REQUIRED ACTION: Once you find the line with "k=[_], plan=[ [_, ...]" in the data that follows, repeat it and every line after it exactly, through the line with "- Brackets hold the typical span".

COLLECTED DATA:
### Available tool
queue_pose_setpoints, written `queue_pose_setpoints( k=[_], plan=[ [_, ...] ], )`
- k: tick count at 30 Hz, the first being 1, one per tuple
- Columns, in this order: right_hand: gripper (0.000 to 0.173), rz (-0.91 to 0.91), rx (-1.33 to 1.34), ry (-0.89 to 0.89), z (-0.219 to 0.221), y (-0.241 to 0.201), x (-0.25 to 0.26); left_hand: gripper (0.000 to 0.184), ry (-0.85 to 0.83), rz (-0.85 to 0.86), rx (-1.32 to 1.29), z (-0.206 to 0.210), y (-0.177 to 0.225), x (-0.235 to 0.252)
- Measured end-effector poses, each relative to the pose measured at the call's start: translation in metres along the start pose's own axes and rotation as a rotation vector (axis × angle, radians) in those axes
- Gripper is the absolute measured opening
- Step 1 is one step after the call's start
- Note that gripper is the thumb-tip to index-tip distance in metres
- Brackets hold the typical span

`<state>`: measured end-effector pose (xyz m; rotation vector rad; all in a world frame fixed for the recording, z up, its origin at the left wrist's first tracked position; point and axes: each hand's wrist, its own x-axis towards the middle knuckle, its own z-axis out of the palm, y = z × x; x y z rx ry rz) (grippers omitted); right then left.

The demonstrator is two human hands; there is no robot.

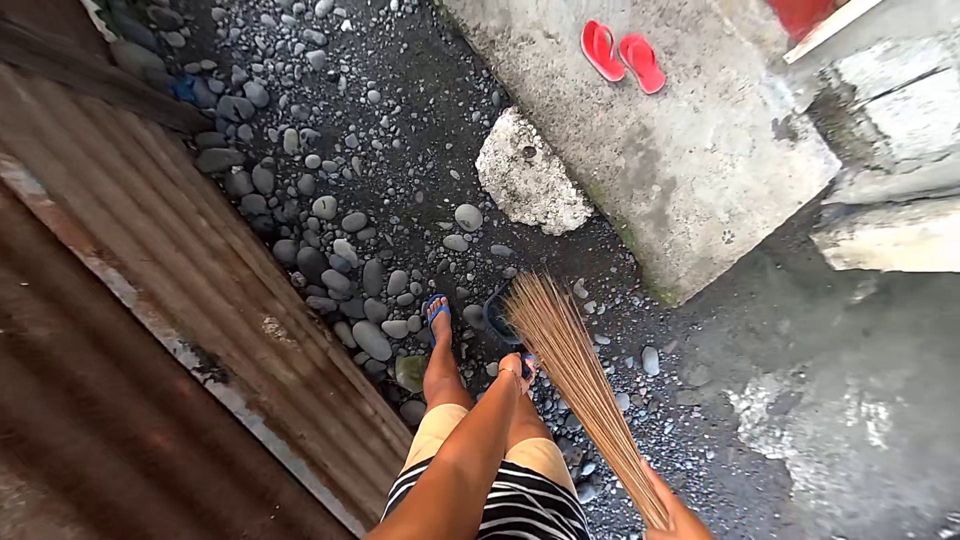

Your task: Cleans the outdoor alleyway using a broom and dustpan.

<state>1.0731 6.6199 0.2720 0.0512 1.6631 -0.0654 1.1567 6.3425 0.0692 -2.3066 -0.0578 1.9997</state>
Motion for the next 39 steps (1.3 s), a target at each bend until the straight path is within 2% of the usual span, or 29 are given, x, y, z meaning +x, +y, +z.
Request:
queue_pose_setpoints(
  k=[4, 8, 10, 12, 14, 16, 20, 23, 26, 29, 32, 35, 39],
  plan=[
    [0.113, -0.011, -0.059, 0.103, -0.012, 0.007, -0.018, 0.02, 0.01, -0.003, -0.011, -0.009, 0.0, 0.0],
    [0.116, 0.091, -0.167, 0.183, -0.012, -0.023, 0.053, 0.02, 0.021, -0.003, 0.012, -0.014, 0.001, 0.004],
    [0.113, 0.113, -0.282, 0.118, 0.001, -0.042, 0.091, 0.019, 0.037, 0.002, 0.013, -0.013, 0.003, 0.005],
    [0.112, 0.111, -0.376, 0.022, 0.023, -0.052, 0.105, 0.016, 0.052, 0.002, 0.005, -0.009, 0.01, 0.0],
    [0.113, 0.119, -0.434, -0.035, 0.042, -0.048, 0.093, 0.016, 0.064, 0.002, 0.005, -0.007, 0.016, -0.006],
    [0.11, 0.123, -0.432, -0.014, 0.044, -0.04, 0.061, 0.014, 0.062, 0.002, -0.013, -0.007, 0.021, -0.009],
    [0.103, 0.132, -0.397, 0.072, 0.011, -0.021, -0.011, 0.015, 0.046, 0.002, -0.036, -0.007, 0.02, -0.01],
    [0.104, 0.111, -0.326, 0.134, -0.007, -0.004, -0.03, 0.014, 0.04, -0.001, -0.034, -0.014, 0.015, -0.006],
    [0.109, 0.124, -0.233, 0.198, -0.011, 0.006, -0.009, 0.014, 0.031, 0.013, -0.016, -0.027, 0.011, -0.004],
    [0.113, 0.14, -0.137, 0.251, -0.002, 0.0, 0.051, 0.015, 0.038, 0.034, 0.057, -0.039, 0.005, -0.001],
    [0.113, 0.13, -0.148, 0.146, 0.021, -0.018, 0.1, 0.015, 0.074, 0.039, 0.101, -0.041, 0.002, 0.01],
    [0.112, 0.108, -0.278, -0.025, 0.052, -0.028, 0.095, 0.015, 0.085, 0.032, 0.106, -0.031, 0.005, 0.005],
    [0.113, 0.12, -0.339, -0.055, 0.056, -0.018, 0.043, 0.014, 0.074, 0.025, 0.104, -0.027, 0.009, 0.001]
  ],
)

YOUR RESPONSE:
queue_pose_setpoints, written `queue_pose_setpoints( k=[_], plan=[ [_, ...] ], )`
- k: tick count at 30 Hz, the first being 1, one per tuple
- Columns, in this order: right_hand: gripper (0.000 to 0.173), rz (-0.91 to 0.91), rx (-1.33 to 1.34), ry (-0.89 to 0.89), z (-0.219 to 0.221), y (-0.241 to 0.201), x (-0.25 to 0.26); left_hand: gripper (0.000 to 0.184), ry (-0.85 to 0.83), rz (-0.85 to 0.86), rx (-1.32 to 1.29), z (-0.206 to 0.210), y (-0.177 to 0.225), x (-0.235 to 0.252)
- Measured end-effector poses, each relative to the pose measured at the call's start: translation in metres along the start pose's own axes and rotation as a rotation vector (axis × angle, radians) in those axes
- Gripper is the absolute measured opening
- Step 1 is one step after the call's start
- Note that gripper is the thumb-tip to index-tip distance in metres
- Brackets hold the typical span

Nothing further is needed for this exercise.